Work to complete = Repeat the data exactly, so that every line matches the original.

Provided material =
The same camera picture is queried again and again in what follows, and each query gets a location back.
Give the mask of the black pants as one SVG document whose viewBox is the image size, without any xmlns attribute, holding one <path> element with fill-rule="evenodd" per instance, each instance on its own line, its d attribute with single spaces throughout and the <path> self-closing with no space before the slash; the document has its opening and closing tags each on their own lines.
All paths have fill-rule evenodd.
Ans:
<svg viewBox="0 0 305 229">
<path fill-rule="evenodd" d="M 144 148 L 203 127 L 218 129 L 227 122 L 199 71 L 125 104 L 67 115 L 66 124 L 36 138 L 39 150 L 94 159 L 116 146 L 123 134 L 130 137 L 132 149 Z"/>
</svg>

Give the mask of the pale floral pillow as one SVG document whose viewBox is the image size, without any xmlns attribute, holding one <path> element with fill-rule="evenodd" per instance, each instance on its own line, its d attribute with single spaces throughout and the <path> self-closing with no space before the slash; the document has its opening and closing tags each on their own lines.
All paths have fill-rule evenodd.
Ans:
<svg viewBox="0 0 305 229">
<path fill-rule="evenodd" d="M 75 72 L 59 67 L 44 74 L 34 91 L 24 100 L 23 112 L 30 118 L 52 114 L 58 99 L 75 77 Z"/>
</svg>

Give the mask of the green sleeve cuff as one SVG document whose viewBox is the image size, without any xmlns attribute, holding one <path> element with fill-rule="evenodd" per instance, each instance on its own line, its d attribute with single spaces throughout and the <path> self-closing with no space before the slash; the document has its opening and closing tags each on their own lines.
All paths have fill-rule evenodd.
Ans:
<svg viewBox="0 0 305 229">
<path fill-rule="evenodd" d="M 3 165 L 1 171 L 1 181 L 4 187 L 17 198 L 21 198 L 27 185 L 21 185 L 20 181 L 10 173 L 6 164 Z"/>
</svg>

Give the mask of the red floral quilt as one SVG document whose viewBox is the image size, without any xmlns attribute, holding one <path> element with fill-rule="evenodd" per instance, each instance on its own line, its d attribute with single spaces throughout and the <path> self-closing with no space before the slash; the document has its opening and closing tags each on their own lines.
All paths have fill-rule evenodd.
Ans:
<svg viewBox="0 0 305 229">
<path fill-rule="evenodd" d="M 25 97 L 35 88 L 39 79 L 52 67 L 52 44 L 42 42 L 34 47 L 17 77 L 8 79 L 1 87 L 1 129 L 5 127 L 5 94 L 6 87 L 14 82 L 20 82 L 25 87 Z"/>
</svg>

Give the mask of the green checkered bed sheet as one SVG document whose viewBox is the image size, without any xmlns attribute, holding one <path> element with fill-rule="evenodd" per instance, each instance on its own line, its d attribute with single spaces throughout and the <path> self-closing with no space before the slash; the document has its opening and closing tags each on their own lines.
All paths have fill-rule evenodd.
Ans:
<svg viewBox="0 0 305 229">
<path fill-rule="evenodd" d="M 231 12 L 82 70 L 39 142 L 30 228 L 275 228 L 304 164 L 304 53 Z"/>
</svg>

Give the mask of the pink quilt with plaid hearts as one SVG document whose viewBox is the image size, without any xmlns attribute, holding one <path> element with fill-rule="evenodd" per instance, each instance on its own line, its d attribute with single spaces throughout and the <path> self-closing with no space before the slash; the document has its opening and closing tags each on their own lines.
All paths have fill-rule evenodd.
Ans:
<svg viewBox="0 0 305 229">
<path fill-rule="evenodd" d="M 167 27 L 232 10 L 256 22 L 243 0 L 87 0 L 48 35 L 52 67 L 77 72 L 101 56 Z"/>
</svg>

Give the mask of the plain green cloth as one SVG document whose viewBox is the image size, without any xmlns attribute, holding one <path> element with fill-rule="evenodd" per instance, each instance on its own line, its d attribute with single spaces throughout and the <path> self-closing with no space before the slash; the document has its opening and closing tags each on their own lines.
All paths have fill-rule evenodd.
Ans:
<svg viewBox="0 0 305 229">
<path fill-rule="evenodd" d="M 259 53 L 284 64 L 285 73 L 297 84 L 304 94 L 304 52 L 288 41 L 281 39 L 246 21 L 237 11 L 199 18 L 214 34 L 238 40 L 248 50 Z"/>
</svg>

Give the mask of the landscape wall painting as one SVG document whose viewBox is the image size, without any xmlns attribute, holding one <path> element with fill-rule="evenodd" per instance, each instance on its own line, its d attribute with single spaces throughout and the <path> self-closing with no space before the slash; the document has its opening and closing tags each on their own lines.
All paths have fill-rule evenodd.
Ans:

Solution below =
The same camera picture is queried again and again in what follows, and each query gets a location back.
Give the mask of the black pants as one SVG document whose viewBox is the image size, without any xmlns attribute, holding one <path> element with fill-rule="evenodd" per instance, each instance on its own line, its d attribute with single spaces throughout and the <path> self-closing with no space before the slash; the document has its opening and closing tags each on their own lines.
All paths have fill-rule evenodd.
Ans:
<svg viewBox="0 0 305 229">
<path fill-rule="evenodd" d="M 144 148 L 203 127 L 218 129 L 227 122 L 199 71 L 125 104 L 67 115 L 66 124 L 36 138 L 39 150 L 94 159 L 116 146 L 123 134 L 130 137 L 132 149 Z"/>
</svg>

Give the mask of the pale floral pillow as one SVG document whose viewBox is the image size, without any xmlns attribute, holding one <path> element with fill-rule="evenodd" per instance, each instance on its own line, its d attribute with single spaces throughout and the <path> self-closing with no space before the slash; the document has its opening and closing tags each on their own lines.
All paths have fill-rule evenodd.
Ans:
<svg viewBox="0 0 305 229">
<path fill-rule="evenodd" d="M 75 72 L 59 67 L 44 74 L 34 91 L 24 100 L 23 112 L 30 118 L 52 114 L 58 99 L 75 77 Z"/>
</svg>

Give the mask of the green sleeve cuff as one SVG document whose viewBox is the image size, without any xmlns attribute, holding one <path> element with fill-rule="evenodd" per instance, each instance on its own line, its d attribute with single spaces throughout and the <path> self-closing with no space before the slash; the document has its opening and closing tags each on their own lines.
All paths have fill-rule evenodd.
Ans:
<svg viewBox="0 0 305 229">
<path fill-rule="evenodd" d="M 3 165 L 1 171 L 1 181 L 4 187 L 17 198 L 21 198 L 27 185 L 21 185 L 20 181 L 10 173 L 6 164 Z"/>
</svg>

Give the mask of the red floral quilt as one SVG document whose viewBox is the image size, without any xmlns attribute, holding one <path> element with fill-rule="evenodd" per instance, each instance on its own line, its d attribute with single spaces throughout and the <path> self-closing with no space before the slash; the document has its opening and closing tags each on their own lines.
All paths have fill-rule evenodd.
Ans:
<svg viewBox="0 0 305 229">
<path fill-rule="evenodd" d="M 25 97 L 35 88 L 39 79 L 52 67 L 52 44 L 42 42 L 34 47 L 17 77 L 8 79 L 1 87 L 1 129 L 5 127 L 5 94 L 6 87 L 14 82 L 20 82 L 25 87 Z"/>
</svg>

Give the mask of the green checkered bed sheet as one SVG document whose viewBox is the image size, without any xmlns attribute, holding one <path> element with fill-rule="evenodd" per instance, each instance on its own line, its d attribute with single spaces throughout and the <path> self-closing with no space before the slash; the document has its opening and closing tags each on their own lines.
All paths have fill-rule evenodd.
Ans:
<svg viewBox="0 0 305 229">
<path fill-rule="evenodd" d="M 231 12 L 82 70 L 39 142 L 30 228 L 275 228 L 304 164 L 304 53 Z"/>
</svg>

Give the mask of the pink quilt with plaid hearts as one SVG document whose viewBox is the image size, without any xmlns attribute, holding one <path> element with fill-rule="evenodd" per instance, each instance on its own line, its d attribute with single spaces throughout and the <path> self-closing with no space before the slash; the document has its opening and closing tags each on their own lines.
All paths have fill-rule evenodd.
Ans:
<svg viewBox="0 0 305 229">
<path fill-rule="evenodd" d="M 167 27 L 232 10 L 256 22 L 243 0 L 87 0 L 48 35 L 52 67 L 77 72 L 101 56 Z"/>
</svg>

Give the mask of the plain green cloth as one SVG document whose viewBox is the image size, without any xmlns attribute, holding one <path> element with fill-rule="evenodd" per instance, each instance on its own line, its d attribute with single spaces throughout and the <path> self-closing with no space before the slash; the document has its opening and closing tags each on their own lines.
All paths have fill-rule evenodd.
Ans:
<svg viewBox="0 0 305 229">
<path fill-rule="evenodd" d="M 259 53 L 284 64 L 285 73 L 297 84 L 304 94 L 304 52 L 288 41 L 281 39 L 246 21 L 237 11 L 199 18 L 214 34 L 238 40 L 248 50 Z"/>
</svg>

Give the mask of the landscape wall painting as one SVG document whose viewBox is the image size, without any xmlns attribute, holding one <path> element with fill-rule="evenodd" per instance, each instance on its own line, its d attribute with single spaces throughout and the <path> self-closing with no space before the slash; the document has its opening and closing tags each on their own lines.
All paths have fill-rule evenodd.
Ans:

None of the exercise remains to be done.